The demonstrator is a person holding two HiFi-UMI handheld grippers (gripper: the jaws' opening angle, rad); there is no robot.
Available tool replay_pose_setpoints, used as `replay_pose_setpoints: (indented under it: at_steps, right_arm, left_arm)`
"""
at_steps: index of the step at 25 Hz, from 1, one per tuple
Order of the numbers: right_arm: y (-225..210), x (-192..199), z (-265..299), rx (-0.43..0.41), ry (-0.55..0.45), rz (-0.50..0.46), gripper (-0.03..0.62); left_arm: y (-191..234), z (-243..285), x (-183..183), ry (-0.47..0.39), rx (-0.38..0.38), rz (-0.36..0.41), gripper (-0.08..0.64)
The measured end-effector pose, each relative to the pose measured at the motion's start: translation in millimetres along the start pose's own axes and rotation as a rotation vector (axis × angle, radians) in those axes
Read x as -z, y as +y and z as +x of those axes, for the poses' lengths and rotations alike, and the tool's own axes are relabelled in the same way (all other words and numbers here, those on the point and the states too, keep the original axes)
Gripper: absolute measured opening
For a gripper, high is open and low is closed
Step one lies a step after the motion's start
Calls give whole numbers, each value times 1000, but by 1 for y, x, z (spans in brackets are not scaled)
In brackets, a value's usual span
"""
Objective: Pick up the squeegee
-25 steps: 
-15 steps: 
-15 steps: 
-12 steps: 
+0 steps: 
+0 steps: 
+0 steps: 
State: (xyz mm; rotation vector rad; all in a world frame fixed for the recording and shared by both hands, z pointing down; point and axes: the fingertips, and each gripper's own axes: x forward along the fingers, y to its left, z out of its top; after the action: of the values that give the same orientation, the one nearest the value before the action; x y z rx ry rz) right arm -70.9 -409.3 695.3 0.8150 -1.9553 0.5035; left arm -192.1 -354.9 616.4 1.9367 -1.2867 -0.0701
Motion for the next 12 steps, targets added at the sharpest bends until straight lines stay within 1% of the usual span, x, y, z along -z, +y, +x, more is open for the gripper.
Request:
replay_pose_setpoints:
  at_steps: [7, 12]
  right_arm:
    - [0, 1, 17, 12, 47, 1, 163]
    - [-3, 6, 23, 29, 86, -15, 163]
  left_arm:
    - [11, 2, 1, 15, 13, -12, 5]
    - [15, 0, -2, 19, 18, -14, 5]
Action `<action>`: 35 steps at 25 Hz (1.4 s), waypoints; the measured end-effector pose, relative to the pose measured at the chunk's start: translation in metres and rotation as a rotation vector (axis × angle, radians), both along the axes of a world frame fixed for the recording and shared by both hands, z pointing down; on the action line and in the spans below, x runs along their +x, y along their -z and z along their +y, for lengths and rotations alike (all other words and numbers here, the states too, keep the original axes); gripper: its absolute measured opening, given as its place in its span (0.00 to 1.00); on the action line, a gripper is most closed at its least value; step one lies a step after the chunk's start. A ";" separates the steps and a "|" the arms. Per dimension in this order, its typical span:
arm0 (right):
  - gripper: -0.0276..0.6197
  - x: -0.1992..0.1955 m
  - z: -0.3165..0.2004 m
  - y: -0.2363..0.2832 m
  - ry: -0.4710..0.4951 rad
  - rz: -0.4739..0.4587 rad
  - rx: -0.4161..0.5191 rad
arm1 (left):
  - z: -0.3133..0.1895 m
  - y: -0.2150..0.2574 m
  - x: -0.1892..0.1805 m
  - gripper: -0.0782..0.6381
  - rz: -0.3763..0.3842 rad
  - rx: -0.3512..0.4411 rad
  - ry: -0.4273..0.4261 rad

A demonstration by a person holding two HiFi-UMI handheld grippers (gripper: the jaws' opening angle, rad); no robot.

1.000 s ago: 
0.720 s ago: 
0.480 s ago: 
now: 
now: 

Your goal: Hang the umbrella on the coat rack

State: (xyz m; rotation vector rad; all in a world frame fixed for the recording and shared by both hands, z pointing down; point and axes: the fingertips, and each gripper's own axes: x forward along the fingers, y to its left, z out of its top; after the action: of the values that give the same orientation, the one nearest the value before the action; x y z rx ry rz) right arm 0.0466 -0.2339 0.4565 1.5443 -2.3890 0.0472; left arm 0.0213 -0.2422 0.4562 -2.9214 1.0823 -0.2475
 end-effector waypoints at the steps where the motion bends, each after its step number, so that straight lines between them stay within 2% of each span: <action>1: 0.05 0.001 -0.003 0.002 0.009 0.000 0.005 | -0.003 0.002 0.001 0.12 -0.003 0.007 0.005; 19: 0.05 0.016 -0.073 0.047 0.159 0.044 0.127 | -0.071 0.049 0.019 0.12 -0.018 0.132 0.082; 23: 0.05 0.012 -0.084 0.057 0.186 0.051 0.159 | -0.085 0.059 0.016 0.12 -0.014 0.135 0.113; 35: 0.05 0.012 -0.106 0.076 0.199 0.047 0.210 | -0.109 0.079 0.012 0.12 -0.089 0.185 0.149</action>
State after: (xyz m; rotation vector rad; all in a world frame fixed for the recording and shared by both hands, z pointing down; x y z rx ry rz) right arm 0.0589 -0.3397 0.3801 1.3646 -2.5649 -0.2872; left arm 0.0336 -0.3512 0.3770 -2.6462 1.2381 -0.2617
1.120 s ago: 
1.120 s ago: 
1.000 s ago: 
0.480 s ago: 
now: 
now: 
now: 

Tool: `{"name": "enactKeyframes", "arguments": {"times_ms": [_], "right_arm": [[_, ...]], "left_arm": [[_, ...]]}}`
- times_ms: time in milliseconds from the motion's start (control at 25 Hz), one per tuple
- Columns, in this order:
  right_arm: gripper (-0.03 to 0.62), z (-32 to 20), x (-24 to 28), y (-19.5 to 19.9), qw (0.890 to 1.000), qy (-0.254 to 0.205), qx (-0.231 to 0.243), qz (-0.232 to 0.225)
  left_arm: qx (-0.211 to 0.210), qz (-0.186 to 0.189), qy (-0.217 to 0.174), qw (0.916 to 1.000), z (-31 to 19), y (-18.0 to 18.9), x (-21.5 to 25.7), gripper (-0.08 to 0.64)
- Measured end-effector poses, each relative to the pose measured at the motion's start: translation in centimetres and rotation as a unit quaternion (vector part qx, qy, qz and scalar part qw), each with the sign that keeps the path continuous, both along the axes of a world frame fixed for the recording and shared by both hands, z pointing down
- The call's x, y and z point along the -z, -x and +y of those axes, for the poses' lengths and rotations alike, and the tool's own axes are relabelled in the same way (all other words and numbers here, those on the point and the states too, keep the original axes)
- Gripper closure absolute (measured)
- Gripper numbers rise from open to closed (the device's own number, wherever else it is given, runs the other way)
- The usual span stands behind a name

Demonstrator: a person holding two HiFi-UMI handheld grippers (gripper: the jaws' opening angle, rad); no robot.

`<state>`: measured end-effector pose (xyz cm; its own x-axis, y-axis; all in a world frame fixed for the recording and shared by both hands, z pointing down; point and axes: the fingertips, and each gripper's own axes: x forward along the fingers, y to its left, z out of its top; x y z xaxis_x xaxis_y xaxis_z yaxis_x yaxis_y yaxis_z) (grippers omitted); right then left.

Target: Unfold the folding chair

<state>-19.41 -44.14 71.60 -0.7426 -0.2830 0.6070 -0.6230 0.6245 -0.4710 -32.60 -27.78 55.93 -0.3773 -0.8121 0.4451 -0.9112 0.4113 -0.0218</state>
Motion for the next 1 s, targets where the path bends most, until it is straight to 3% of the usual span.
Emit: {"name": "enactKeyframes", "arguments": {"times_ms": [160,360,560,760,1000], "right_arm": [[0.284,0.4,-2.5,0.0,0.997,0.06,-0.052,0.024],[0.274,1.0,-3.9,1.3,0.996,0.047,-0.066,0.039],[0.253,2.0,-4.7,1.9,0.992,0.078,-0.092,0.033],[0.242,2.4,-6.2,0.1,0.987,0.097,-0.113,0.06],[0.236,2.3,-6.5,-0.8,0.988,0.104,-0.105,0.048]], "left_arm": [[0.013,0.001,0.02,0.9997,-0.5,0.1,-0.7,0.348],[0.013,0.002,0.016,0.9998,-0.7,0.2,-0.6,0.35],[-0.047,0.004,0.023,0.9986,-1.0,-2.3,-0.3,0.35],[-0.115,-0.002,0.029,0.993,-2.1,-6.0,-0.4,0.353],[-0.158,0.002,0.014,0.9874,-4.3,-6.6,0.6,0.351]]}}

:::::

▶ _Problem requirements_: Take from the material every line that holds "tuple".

▶ _Exercise solution_:
at_steps: index of the step at 25 Hz, from 1, one per tuple
- times_ms: time in milliseconds from the motion's start (control at 25 Hz), one per tuple

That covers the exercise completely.